What is Abando-phobism?
Abandophobics are so afraid of rejection that they avoid relationships altogether.

Abandophobics act out their fear of abandonment by remaining socially isolated, or by appearing to search for someone, when in fact they are pursuing people who are unattainable, all to avoid the risk of getting attached to a real prospect – someone who might abandon them sooner or later.

There is a little abandophobism in every abandoholic.

For both abandoholics and abandophobics, a negative attraction is more compelling than a positive one.

You only feel attracted when you’re in pursuit. You wouldn’t join any club who would have you as a member, so you’re always reaching for someone out of reach.

How do abandoholism and abandophobism set in?
These patterns may have been cast in childhood. You struggled to get more attention from your parents but you were left feeling unfulfilled, which caused you to doubt your self-worth.
Over time, you internalized this craving for approval and you learned to idealize others at your own expense.

This became a pattern in your love-relationships.

Now as an adult, you recreate this scenario by giving your love-partners all of your power, elevating them above yourself, recreating those old familiar yearnings you grew accustomed to as a child. Feeling emotionally deprived and "less-than" is what you’ve come to expect.

Why does the insecurity linger?
Recent scientific research shows that rather than dissipate, fear tends to incubate, gaining intensity over time.
Insecurity increases with each romantic rejection, causing you to look to others for something you’ve become too powerless to give yourself: esteem.

When you seek acceptance from a withholding partner, you place yourself in a one-down position, recreating the unequal dynamics you had with your parents or peers. You choreograph this scenario over and over.

Conversely, you are unable to feel anything when someone freely admires or appreciates you.

This abandonment compulsion is insidious. You didn’t know it was developing. Until now you didn’t have a name for it: Abandoholism is a new concept.

Insecurity is an aphrodisiac.
If you are a hard-core abandoholic, you’re drawn to a kind of love that is highly combustible. The hottest sex is when you’re trying to seduce a hard-to-get lover. Insecurity becomes your favorite aphrodisiac. These intoxicated states are produced when you sense emotional danger – the danger of your lover’s propensity to abandon you the minute you get attached.

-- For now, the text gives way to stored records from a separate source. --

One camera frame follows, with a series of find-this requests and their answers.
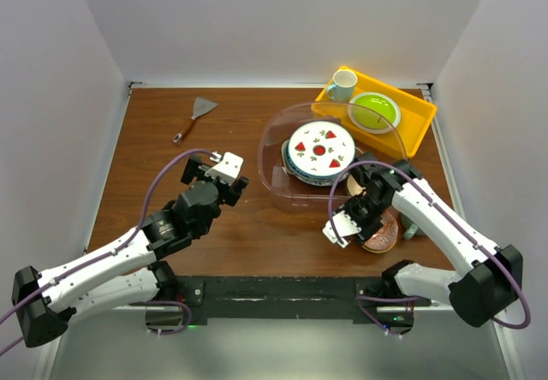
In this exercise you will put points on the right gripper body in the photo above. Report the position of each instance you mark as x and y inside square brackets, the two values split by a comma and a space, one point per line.
[366, 212]

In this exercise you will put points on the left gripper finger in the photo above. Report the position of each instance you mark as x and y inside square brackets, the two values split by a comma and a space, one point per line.
[235, 191]
[193, 170]

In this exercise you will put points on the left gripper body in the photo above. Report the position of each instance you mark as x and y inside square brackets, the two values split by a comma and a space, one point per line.
[224, 189]

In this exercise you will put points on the red patterned bowl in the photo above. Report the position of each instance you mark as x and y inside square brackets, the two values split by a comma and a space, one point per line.
[386, 237]

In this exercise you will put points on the cream black bowl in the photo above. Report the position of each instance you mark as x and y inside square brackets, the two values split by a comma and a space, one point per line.
[353, 187]

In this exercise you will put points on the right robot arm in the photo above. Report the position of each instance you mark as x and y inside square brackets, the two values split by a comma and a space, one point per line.
[485, 281]

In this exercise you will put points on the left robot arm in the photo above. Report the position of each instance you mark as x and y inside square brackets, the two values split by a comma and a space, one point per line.
[132, 268]

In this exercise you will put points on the teal ceramic mug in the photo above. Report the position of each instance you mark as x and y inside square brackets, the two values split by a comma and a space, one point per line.
[411, 228]

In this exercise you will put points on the yellow plastic tray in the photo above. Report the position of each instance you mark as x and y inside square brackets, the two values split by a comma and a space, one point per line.
[399, 139]

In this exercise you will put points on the light blue mug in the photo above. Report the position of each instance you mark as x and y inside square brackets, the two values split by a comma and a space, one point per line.
[342, 87]

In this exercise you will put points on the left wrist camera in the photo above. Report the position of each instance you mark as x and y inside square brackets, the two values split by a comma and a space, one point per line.
[226, 167]

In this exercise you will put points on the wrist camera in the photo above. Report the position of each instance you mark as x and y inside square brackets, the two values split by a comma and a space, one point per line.
[226, 167]
[340, 228]

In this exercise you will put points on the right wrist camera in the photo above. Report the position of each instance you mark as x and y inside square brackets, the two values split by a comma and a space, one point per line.
[340, 228]

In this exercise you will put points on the metal scraper wooden handle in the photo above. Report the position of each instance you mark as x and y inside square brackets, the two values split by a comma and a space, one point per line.
[201, 107]

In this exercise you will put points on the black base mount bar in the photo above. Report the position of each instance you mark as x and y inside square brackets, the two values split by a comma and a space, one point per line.
[298, 297]

At the other end of the seesaw, you turn off and shut down when you happen to successfully win someone’s love. If your lover succumbs to your charms – heaven forbid – you suddenly feel too comfortable, too sure of him to stay interested. There’s not enough challenge to sustain your sexual energy. You interpret your turn-off as his not being right for you.

How about following your gut?
If you’re an abandoholic, following your gut is probably what got you into these patterns in the first place. Your gut gets you to pursue someone who makes your heart go pitter pat, not because he’s the right one, but because he arouses fear of abandonment. And your gut gets you to avoid someone who is truly trustworthy, because he doesn’t press the right insecurity buttons.

Enrich your mind. Follow your wisdom. But until you overcome your abandonment compulsion, don’t follow your gut – it will only get you into trouble – because your gut tells you that unavailable people are attractive.